NEWS
1 March 2022
“Cooling-off period” for Dutch iGaming licences to end in April
By Gambling Insider

Starting this spring, the Dutch Gambling Authority (KSA) will review applications to assess whether “illegal games of chance have been offered.”

Established in 2019, the cooling-off period was a precursory provision allowing unlicensed operators to apply for an iGaming licence as long as they did not actively target Dutch consumers.

When this policy was introduced, it was intended to aid the market’s long-term channelisation efforts by making it harder for passive operators to acquire new consumers and ensure existing ones would end up playing with operators that would eventually be licensed.

The review period was implemented in response to the Postema motion, which read: “the government is requested to ensure that licences for the provision of remote games of chance are only granted to parties that have not, while unlicensed, actively and specifically aimed at the Dutch market for a continuous period of at least two years.”

However, this only applied to “active” targeting, while passive offers, such as games not offered on a .nl website, in the Dutch language, would not provide the regulator grounds to deny a remote licence to an applicant.

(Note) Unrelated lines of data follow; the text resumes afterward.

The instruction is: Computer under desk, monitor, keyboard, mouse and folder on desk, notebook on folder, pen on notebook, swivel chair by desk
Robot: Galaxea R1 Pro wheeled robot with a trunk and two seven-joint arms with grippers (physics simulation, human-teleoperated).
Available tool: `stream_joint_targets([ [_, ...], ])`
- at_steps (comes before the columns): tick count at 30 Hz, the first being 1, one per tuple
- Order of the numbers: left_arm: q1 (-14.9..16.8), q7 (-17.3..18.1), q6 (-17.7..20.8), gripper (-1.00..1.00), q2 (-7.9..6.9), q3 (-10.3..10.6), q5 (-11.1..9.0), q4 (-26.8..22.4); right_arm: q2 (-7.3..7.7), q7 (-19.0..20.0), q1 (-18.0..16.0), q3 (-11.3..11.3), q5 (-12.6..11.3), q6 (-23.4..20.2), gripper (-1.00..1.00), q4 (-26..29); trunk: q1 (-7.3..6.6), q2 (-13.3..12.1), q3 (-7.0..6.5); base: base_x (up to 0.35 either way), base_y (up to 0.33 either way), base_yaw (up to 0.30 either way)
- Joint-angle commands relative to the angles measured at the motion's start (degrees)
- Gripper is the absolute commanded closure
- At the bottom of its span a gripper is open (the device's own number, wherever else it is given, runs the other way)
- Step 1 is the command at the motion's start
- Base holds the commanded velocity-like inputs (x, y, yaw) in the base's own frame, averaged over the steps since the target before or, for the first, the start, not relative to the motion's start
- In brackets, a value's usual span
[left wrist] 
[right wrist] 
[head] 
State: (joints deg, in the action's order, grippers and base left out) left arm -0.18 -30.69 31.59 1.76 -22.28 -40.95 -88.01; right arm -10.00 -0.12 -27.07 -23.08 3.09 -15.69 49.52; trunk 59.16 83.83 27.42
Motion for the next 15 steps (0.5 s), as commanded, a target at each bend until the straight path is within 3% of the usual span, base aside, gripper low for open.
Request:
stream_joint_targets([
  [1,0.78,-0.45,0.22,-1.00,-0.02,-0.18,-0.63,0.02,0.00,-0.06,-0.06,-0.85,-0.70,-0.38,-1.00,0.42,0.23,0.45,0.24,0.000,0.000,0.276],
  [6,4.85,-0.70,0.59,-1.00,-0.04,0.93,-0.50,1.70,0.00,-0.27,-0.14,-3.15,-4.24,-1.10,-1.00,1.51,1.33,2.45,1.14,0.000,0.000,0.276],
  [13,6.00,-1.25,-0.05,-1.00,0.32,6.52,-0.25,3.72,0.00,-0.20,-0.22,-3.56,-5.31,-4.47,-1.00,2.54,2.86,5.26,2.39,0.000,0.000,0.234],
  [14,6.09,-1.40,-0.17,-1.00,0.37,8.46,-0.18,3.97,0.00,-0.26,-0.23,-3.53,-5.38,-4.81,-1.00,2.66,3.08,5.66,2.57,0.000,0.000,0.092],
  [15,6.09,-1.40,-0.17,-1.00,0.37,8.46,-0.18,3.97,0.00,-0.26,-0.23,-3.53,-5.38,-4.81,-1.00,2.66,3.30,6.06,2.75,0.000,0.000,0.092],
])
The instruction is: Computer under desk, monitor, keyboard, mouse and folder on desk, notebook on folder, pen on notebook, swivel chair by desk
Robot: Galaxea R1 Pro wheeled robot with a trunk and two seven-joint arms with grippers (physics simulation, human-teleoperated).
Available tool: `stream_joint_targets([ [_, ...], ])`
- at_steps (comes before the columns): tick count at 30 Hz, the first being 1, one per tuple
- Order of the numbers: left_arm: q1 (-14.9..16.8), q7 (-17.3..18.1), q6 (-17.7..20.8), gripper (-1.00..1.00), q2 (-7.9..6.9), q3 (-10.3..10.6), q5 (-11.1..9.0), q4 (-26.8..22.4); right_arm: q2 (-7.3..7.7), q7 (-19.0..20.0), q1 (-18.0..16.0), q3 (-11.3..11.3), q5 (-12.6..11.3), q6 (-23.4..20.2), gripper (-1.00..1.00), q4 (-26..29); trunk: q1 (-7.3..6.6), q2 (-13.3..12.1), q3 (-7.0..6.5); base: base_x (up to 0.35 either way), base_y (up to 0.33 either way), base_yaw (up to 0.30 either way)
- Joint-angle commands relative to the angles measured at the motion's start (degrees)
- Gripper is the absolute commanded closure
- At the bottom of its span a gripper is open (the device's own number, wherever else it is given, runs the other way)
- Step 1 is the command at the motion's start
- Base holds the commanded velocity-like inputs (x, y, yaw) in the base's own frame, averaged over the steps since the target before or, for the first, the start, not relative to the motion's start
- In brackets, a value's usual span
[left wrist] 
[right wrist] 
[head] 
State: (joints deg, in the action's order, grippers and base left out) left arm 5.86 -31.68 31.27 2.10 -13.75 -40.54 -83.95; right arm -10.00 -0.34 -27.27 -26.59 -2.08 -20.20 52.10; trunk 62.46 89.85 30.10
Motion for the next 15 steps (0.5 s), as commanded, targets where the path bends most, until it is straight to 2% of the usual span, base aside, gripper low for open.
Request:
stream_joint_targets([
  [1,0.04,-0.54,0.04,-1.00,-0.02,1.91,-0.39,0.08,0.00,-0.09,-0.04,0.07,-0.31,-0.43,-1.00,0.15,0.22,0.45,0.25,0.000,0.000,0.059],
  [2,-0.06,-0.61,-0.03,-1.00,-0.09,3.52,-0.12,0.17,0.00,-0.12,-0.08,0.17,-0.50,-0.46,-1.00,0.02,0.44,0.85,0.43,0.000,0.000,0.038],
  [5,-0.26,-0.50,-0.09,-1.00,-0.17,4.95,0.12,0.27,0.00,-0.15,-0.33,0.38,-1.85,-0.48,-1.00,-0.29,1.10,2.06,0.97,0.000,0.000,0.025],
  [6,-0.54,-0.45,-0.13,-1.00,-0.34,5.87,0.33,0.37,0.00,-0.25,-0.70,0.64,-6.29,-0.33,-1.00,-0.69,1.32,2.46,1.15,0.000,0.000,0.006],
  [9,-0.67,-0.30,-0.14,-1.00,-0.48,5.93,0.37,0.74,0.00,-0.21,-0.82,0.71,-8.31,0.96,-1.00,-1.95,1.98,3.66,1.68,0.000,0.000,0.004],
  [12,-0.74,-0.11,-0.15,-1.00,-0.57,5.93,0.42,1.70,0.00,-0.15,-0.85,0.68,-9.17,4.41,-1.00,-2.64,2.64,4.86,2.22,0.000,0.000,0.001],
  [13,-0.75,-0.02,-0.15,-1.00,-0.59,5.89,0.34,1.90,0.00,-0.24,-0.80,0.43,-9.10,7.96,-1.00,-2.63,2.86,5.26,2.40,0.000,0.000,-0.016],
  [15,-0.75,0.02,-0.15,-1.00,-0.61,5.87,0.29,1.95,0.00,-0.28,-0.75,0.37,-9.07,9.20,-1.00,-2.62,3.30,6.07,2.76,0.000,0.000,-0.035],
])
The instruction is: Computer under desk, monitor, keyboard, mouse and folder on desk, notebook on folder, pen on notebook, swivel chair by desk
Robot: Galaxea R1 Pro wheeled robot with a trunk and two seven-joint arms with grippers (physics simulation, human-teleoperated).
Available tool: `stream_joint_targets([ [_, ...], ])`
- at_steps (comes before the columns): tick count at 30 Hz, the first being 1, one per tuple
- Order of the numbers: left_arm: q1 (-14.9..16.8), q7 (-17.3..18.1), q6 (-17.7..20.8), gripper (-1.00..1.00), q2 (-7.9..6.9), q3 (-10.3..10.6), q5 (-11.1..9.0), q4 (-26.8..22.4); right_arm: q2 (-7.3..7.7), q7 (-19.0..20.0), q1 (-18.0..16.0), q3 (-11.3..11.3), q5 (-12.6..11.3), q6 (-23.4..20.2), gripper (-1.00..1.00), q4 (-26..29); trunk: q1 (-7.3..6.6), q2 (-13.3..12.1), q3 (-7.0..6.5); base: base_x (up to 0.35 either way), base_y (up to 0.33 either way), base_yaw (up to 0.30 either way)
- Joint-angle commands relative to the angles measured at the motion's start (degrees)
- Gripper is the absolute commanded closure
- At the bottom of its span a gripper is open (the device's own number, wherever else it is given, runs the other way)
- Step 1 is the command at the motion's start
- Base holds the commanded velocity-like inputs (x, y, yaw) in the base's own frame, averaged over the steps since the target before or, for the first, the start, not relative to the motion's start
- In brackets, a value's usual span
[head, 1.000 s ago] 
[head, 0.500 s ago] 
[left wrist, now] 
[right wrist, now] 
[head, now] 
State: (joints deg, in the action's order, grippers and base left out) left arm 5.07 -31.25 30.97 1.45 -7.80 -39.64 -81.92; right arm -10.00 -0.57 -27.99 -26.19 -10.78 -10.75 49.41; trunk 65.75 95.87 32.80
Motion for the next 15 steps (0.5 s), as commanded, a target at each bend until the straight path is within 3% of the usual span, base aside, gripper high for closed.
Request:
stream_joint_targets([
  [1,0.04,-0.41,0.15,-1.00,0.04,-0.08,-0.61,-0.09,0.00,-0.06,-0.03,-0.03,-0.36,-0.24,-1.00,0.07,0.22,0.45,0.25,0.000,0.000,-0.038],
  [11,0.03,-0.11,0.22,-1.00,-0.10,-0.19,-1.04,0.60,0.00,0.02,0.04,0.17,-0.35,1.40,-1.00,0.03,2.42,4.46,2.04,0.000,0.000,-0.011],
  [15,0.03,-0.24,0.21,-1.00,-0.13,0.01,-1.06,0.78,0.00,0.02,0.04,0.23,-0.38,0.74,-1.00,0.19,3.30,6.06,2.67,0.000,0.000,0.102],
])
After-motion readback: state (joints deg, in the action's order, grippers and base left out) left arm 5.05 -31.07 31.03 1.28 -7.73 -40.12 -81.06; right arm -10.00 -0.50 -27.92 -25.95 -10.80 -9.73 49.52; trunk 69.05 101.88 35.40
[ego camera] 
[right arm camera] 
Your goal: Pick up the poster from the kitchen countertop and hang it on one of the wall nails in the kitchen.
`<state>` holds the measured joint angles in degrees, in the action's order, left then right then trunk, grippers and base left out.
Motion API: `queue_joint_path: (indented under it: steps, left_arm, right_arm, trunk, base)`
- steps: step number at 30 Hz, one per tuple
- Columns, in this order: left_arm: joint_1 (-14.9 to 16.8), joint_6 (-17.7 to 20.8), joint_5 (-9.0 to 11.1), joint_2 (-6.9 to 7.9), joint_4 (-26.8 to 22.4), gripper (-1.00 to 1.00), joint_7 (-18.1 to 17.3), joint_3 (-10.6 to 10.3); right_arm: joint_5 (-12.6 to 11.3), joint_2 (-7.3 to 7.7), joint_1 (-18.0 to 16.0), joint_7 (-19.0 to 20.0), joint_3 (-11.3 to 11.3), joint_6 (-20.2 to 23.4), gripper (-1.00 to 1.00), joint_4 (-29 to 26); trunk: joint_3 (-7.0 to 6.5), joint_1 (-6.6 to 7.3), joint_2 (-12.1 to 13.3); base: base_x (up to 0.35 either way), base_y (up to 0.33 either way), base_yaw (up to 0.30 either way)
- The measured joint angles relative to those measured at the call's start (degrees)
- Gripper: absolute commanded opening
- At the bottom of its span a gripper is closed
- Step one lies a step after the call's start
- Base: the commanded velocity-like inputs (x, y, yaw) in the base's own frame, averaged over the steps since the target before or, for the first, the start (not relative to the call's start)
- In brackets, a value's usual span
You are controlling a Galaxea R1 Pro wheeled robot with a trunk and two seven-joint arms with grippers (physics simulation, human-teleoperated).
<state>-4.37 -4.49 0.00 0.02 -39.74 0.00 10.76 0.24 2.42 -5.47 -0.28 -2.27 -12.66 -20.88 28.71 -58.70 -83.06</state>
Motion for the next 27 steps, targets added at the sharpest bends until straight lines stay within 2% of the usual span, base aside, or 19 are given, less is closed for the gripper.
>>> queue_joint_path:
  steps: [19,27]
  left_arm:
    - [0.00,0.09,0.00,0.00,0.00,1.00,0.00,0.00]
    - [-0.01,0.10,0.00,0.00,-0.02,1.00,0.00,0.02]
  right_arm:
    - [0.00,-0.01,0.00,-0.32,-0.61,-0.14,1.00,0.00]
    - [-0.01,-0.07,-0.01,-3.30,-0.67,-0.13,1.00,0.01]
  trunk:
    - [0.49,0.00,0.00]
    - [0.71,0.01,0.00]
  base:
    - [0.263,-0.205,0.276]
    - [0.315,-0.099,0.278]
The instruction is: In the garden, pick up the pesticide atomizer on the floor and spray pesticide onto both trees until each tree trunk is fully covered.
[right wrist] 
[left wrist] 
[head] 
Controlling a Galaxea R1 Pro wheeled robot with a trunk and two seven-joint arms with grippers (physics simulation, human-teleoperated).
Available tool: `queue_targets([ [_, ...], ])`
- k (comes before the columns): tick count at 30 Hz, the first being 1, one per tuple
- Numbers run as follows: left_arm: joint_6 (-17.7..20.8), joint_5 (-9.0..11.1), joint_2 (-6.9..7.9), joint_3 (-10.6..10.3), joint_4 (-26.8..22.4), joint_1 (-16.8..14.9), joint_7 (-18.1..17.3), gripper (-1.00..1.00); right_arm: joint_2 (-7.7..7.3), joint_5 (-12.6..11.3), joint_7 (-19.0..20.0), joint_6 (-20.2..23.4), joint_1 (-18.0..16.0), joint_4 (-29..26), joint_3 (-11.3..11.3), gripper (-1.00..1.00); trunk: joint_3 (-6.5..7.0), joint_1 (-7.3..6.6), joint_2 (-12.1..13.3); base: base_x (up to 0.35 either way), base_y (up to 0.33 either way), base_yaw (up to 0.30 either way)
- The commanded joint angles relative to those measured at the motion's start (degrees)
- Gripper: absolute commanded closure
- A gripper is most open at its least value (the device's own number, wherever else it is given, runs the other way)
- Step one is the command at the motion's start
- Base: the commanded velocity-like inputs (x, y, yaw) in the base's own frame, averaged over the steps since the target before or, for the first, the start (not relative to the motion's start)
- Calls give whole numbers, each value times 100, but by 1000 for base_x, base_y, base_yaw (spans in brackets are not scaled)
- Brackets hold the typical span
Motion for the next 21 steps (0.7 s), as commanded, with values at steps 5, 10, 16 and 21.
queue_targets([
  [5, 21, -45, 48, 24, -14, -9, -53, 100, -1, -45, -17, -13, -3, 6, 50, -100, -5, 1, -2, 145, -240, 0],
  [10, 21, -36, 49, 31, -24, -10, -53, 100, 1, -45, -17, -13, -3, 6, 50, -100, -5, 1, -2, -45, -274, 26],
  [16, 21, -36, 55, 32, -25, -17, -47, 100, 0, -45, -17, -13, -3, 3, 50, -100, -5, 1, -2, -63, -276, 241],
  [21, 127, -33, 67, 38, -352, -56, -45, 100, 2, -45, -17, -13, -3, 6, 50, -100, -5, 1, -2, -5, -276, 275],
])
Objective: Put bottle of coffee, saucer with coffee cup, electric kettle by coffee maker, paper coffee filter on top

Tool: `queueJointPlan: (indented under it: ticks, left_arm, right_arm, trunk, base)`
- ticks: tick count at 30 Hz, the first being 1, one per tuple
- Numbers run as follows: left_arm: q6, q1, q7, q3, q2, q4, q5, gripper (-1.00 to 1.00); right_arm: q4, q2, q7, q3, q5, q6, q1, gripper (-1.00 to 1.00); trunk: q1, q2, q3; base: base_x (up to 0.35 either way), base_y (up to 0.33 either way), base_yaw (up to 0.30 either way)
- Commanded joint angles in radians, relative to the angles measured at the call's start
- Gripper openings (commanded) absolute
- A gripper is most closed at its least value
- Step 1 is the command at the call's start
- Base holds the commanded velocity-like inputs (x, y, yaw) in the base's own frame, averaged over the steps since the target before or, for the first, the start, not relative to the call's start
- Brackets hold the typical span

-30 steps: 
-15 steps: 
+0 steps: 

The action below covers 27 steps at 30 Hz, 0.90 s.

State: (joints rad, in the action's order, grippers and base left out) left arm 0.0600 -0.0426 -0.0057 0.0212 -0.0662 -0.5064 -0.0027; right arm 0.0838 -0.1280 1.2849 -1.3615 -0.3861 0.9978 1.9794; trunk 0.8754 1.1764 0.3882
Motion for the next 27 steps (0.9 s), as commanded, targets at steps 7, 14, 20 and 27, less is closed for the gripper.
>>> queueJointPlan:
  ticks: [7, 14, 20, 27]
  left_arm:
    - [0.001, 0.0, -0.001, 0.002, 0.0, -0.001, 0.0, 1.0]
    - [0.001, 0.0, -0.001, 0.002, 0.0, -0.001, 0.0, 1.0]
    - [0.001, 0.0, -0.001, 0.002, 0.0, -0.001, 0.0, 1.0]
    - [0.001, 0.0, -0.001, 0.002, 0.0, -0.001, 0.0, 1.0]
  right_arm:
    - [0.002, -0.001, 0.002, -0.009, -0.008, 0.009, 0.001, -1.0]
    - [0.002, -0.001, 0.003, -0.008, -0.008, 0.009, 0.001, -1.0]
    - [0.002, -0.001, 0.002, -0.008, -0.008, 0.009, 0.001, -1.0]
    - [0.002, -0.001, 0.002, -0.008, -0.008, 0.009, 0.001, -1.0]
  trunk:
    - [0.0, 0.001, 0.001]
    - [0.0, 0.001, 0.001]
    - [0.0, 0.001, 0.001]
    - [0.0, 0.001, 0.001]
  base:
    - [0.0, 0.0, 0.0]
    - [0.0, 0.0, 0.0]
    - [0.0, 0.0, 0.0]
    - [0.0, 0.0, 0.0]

But the Netherlands’ Minister for Legal Protection, Sander Dekker, issued a new directive in September 2021, deeming passive gambling offers no longer acceptable and instructing the KSA to terminate the cooling-off period.

Consequently, this will come to an end on 1 April, and from then on, the KSA said it “will give more weight to illegal online games of chance and in any case all illegal online games of chance up to eight years ago will be taken into account.”